*TASK DIRECTIONS*
Return only these lines, exactly: the one containing "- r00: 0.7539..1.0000" and every line after it in the listing.

*COLLECTED DATA*
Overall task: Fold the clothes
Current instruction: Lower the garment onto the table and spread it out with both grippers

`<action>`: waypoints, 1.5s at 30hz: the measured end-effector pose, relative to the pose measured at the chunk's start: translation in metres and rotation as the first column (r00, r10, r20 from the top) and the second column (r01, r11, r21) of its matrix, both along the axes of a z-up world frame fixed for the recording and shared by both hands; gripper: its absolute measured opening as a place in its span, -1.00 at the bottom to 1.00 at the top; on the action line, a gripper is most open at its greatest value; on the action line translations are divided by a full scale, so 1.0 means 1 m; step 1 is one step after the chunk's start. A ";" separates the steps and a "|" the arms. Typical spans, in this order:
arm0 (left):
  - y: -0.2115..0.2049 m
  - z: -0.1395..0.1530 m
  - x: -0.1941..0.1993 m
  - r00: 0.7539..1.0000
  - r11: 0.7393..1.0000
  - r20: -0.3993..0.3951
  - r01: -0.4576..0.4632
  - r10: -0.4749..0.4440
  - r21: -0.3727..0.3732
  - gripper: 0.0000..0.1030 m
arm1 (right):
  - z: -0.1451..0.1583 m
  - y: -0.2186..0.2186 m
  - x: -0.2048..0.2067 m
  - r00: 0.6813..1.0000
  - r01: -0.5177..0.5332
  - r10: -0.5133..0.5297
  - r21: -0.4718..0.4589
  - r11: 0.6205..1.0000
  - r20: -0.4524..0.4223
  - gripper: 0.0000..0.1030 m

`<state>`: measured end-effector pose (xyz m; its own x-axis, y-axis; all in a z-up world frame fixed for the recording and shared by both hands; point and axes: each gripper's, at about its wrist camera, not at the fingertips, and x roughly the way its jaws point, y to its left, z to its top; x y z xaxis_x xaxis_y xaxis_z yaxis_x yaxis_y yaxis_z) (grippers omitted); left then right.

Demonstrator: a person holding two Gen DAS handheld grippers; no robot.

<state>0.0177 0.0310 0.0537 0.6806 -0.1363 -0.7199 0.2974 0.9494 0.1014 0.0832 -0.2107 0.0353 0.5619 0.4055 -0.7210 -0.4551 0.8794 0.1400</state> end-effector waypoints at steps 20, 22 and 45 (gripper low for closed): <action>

*OUTPUT*
  - r00: 0.7539..1.0000
  - r11: 0.7393..1.0000
  - r20: -0.3993..0.3951
  - r01: -0.4576..0.4632
  - r10: -0.4749..0.4440
  - r21: -0.3727..0.3732
  - gripper: 0.0000..0.1030 m
arm1 (right):
  - z: -0.1451..0.1583 m
  - y: -0.2186..0.2186 m
  - x: -0.2048..0.2067 m
  - r00: 0.6813..1.0000
  - r01: -0.5177..0.5332
  - r10: -0.5133..0.5297
  - r21: -0.4718..0.4589
  - r11: 0.6205..1.0000
  - r20: -0.4524..0.4223
  - gripper: 0.0000..0.1030 m

`<state>`: measured end-effector pose (xyz m; its own x-axis, y-axis; all in a z-up world frame fixed for the recording and shared by both hands; point and axes: each gripper's, at about its wrist camera, not at the fingertips, and x roughly the way its jaws point, y to its left, z to its top; x y z xaxis_x xaxis_y xaxis_z yaxis_x yaxis_y yaxis_z) (grippers omitted); left then right.

Demonstrator: a person holding two Gen DAS handheld grippers; no robot.

<state>0.0177 0.0310 0.0537 0.6806 -0.1363 -0.7199 0.2974 0.9494 0.1014 0.0832 -0.2107 0.0353 0.5619 0.4055 -0.7210 -0.4551 0.8794 0.1400</state> end-effector waypoints at steps 20, 22 and 45 (gripper low for closed): <action>

Work on this exercise is complete, and nothing remains.